_PROBLEM DESCRIPTION_:
Make an exact copy of the records, omitting all images.

_DATA FOR REVIEW_:
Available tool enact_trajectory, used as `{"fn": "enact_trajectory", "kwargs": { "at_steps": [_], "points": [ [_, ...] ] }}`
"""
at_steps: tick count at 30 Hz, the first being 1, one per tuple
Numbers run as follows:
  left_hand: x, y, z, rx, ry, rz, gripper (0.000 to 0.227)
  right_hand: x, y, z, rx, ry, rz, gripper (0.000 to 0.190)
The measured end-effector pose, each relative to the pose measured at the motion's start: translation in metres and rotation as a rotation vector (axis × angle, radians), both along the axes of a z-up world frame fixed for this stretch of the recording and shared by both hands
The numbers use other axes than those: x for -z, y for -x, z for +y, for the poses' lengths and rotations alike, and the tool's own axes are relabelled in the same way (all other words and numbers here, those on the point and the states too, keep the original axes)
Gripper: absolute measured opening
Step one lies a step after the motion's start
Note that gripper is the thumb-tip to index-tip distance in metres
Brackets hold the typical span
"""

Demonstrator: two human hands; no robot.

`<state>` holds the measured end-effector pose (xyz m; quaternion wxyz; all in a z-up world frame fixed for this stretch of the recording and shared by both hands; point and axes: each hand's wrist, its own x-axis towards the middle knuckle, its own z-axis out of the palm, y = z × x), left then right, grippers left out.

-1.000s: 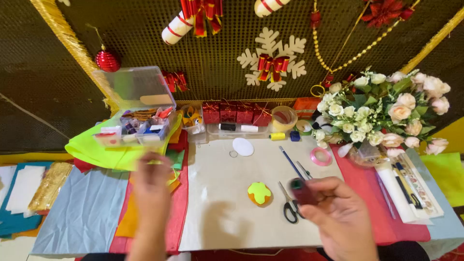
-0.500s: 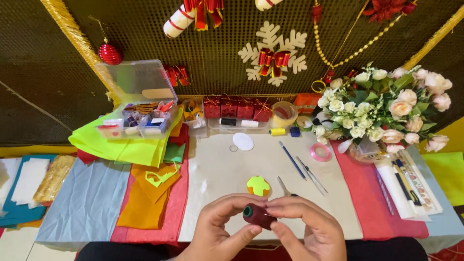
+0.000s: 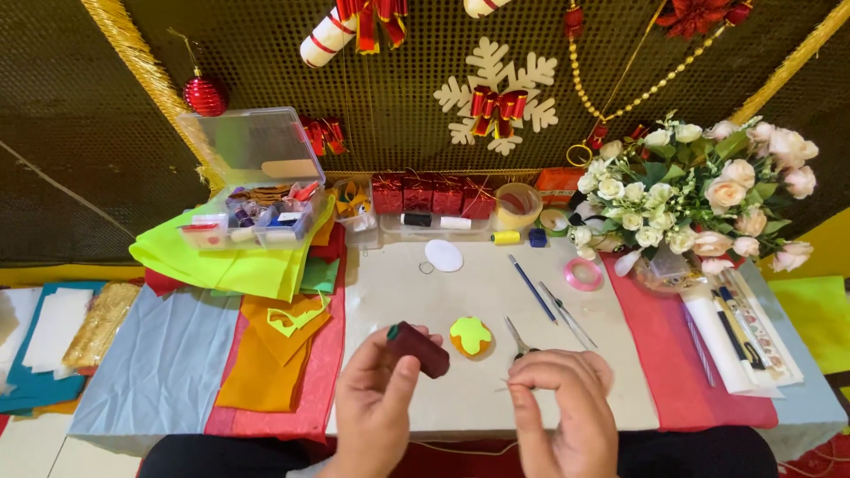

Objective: Preparing materials and threading a needle to sew a felt ornament.

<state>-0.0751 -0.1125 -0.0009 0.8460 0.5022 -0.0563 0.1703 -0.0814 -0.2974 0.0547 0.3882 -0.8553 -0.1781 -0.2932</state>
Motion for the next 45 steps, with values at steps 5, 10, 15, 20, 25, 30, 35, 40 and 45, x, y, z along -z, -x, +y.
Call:
{"fn": "enact_trajectory", "kwargs": {
  "at_steps": [5,10,15,20,25,30,35,40,45],
  "points": [
    [-0.01,-0.004,0.001,0.18,0.235,0.294,0.035,0.004,-0.011,-0.015,-0.561,-1.205,0.449,0.01],
    [-0.025,-0.009,0.003,0.285,0.202,0.451,0.04,-0.006,-0.02,-0.029,-0.668,-1.341,0.409,0.012],
    [-0.023,0.004,0.001,0.307,0.027,0.381,0.041,-0.001,-0.014,-0.028,-0.583,-1.262,0.474,0.016],
    [-0.064,0.023,-0.011,0.141,-0.334,-0.123,0.04,0.007,-0.004,-0.02,-0.582,-1.201,0.625,0.014],
    [-0.067,0.029,-0.022,0.114,-0.271,-0.194,0.043,0.014,0.007,-0.018,-0.541,-1.095,0.621,0.01],
    [-0.075,0.033,-0.024,0.09,-0.309,-0.137,0.044,0.013,0.016,-0.023,-0.48,-0.982,0.696,0.006],
    [-0.075,0.031,-0.024,0.082,-0.331,-0.137,0.039,0.016,0.015,-0.026,-0.511,-0.915,0.693,0.01],
    [-0.072,0.031,-0.025,0.079,-0.339,-0.126,0.039,0.02,0.015,-0.025,-0.543,-0.955,0.704,0.011],
    [-0.064,0.031,-0.028,0.066,-0.304,-0.107,0.036,0.021,0.015,-0.024,-0.558,-0.93,0.719,0.012]
  ]
}}
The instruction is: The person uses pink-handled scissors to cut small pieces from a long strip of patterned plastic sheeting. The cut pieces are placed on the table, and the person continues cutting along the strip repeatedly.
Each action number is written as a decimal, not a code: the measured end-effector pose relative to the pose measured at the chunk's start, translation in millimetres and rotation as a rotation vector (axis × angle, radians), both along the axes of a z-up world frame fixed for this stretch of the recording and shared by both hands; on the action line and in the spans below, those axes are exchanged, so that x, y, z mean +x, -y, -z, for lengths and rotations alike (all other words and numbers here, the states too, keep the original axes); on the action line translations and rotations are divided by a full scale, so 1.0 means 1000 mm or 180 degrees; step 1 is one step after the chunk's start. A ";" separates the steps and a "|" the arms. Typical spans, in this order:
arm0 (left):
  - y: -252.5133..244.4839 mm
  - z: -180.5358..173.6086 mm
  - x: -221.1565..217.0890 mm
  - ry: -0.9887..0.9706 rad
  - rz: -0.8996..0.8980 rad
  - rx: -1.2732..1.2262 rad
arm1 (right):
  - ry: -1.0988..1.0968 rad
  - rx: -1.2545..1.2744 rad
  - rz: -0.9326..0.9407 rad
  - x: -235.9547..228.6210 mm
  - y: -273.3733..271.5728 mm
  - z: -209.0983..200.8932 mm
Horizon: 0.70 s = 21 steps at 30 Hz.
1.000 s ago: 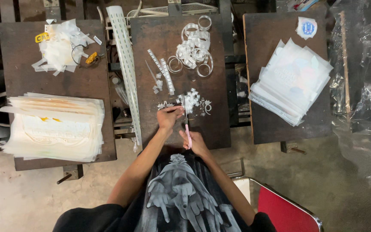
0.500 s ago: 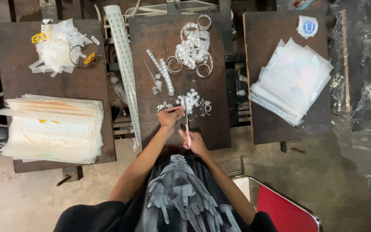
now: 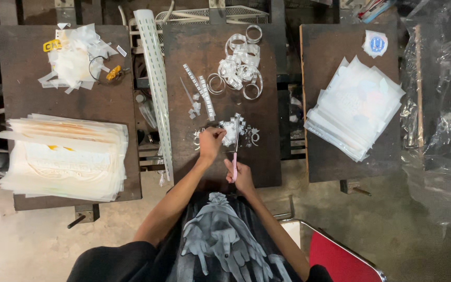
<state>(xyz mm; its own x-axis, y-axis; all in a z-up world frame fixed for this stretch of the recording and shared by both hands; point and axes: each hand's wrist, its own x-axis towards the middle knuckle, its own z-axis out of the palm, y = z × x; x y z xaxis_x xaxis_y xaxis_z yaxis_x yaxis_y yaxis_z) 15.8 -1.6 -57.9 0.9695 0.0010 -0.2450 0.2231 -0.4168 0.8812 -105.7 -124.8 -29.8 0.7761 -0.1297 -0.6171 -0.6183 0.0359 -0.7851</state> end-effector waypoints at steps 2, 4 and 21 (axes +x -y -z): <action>-0.002 -0.008 0.006 0.0113 0.0159 0.0093 | -0.0006 0.0069 0.0082 -0.001 0.000 0.001; -0.005 -0.017 0.010 0.0231 0.0325 0.0187 | -0.0008 0.0139 0.0171 -0.002 0.000 0.005; -0.055 -0.028 0.065 0.0910 0.0949 0.2396 | -0.0048 0.0057 0.0035 0.000 -0.004 0.007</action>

_THE COMPLETED TASK_:
Available tool enact_trajectory, used as `{"fn": "enact_trajectory", "kwargs": { "at_steps": [_], "points": [ [_, ...] ] }}`
"""
at_steps: tick count at 30 Hz, the first being 1, one per tuple
Numbers run as follows:
  left_hand: x, y, z, rx, ry, rz, gripper (0.000 to 0.227)
  right_hand: x, y, z, rx, ry, rz, gripper (0.000 to 0.190)
The measured end-effector pose, each relative to the pose measured at the motion's start: translation in metres and rotation as a rotation vector (axis × angle, radians), both along the axes of a z-up world frame fixed for this stretch of the recording and shared by both hands
The numbers use other axes than those: x for -z, y for -x, z for +y, for the poses' lengths and rotations alike, and the tool's own axes are relabelled in the same way (all other words and numbers here, those on the point and the states too, keep the original axes)
Gripper: absolute measured opening
Step one lies a step after the motion's start
Note that gripper is the thumb-tip to index-tip distance in metres
Brackets hold the typical span
"""

Demonstrator: two human hands; no robot.

`<state>` holds the measured end-effector pose (xyz m; quaternion wxyz; all in a z-up world frame fixed for this stretch of the recording and shared by both hands; point and axes: each hand's wrist, its own x-axis towards the middle knuckle, its own z-axis out of the palm, y = z × x), left then right, grippers left out.

-1.000s: 
-0.500s: 
+0.000s: 

Objective: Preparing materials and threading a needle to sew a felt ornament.

<state>-0.0751 -0.1125 -0.0009 0.8460 0.5022 -0.0563 0.1703 -0.0814 -0.2974 0.0547 0.3882 -0.8553 -0.1781 -0.2932</state>
Motion for the next 45 steps, with values at steps 5, 10, 15, 20, 25, 30, 35, 40 and 45, x, y, z along -z, -x, +y.
Call:
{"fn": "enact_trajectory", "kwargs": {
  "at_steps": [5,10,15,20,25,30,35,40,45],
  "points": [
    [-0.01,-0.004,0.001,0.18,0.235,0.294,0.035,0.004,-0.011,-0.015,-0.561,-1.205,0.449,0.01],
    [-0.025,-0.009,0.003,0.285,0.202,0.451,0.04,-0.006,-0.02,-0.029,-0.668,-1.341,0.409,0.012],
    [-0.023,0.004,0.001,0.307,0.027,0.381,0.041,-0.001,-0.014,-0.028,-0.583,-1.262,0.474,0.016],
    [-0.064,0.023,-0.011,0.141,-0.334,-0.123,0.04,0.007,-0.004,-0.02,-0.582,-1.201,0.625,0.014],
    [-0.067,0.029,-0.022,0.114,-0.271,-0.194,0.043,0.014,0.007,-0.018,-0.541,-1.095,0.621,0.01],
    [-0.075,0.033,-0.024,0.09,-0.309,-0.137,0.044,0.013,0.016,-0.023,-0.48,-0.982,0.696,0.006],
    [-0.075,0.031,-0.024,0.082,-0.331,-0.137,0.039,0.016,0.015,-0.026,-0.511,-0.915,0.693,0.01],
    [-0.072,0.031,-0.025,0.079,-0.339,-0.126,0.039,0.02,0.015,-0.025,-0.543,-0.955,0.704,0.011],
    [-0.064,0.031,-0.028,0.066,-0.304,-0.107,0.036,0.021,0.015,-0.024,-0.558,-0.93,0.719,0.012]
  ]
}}
The instruction is: The person uses pink-handled scissors to cut small pieces from a long strip of patterned plastic sheeting. The cut pieces are placed on the table, and the person continues cutting along the strip repeatedly.
Each action number is written as a decimal, not a code: the measured end-effector pose relative to the pose measured at the chunk's start, translation in millimetres and rotation as a rotation vector (axis × angle, radians), both along the axes of a z-up world frame fixed for this stretch of the recording and shared by both hands; on the action line and in the spans below, those axes are exchanged, so that x, y, z mean +x, -y, -z, for lengths and rotations alike (all other words and numbers here, the states too, keep the original axes); on the action line translations and rotations are divided by a full scale, so 1.0 means 1000 mm or 180 degrees; step 1 is one step after the chunk's start. A ";" separates the steps and a "|" the arms. Typical spans, in this order:
arm0 (left):
  - y: -252.5133..244.4839 mm
  - z: -180.5358..173.6086 mm
  - x: -221.1565..217.0890 mm
  - ry: -0.9887..0.9706 rad
  - rz: -0.8996..0.8980 rad
  - rx: -1.2732..1.2262 rad
arm1 (right):
  - ry: -1.0988..1.0968 rad
  - rx: -1.2545..1.2744 rad
  - rz: -0.9326..0.9407 rad
  - x: -235.9547..228.6210 mm
  - y: -273.3733..271.5728 mm
  - z: -209.0983..200.8932 mm
Horizon: 0.70 s = 21 steps at 30 Hz.
1.000 s ago: 
0.500 s ago: 
now: 
<state>(xyz mm; its own x-axis, y-axis; all in a z-up world frame fixed for this stretch of the recording and shared by both hands; point and axes: each hand's wrist, its own x-axis towards the middle knuckle, its own z-axis out of the palm, y = z × x; x y z xaxis_x xaxis_y xaxis_z yaxis_x yaxis_y yaxis_z) 15.8 -1.6 -57.9 0.9695 0.0010 -0.2450 0.2231 -0.4168 0.8812 -105.7 -124.8 -29.8 0.7761 -0.1297 -0.6171 -0.6183 0.0359 -0.7851</state> end-effector waypoints at steps 2, 4 and 21 (axes +x -y -z): <action>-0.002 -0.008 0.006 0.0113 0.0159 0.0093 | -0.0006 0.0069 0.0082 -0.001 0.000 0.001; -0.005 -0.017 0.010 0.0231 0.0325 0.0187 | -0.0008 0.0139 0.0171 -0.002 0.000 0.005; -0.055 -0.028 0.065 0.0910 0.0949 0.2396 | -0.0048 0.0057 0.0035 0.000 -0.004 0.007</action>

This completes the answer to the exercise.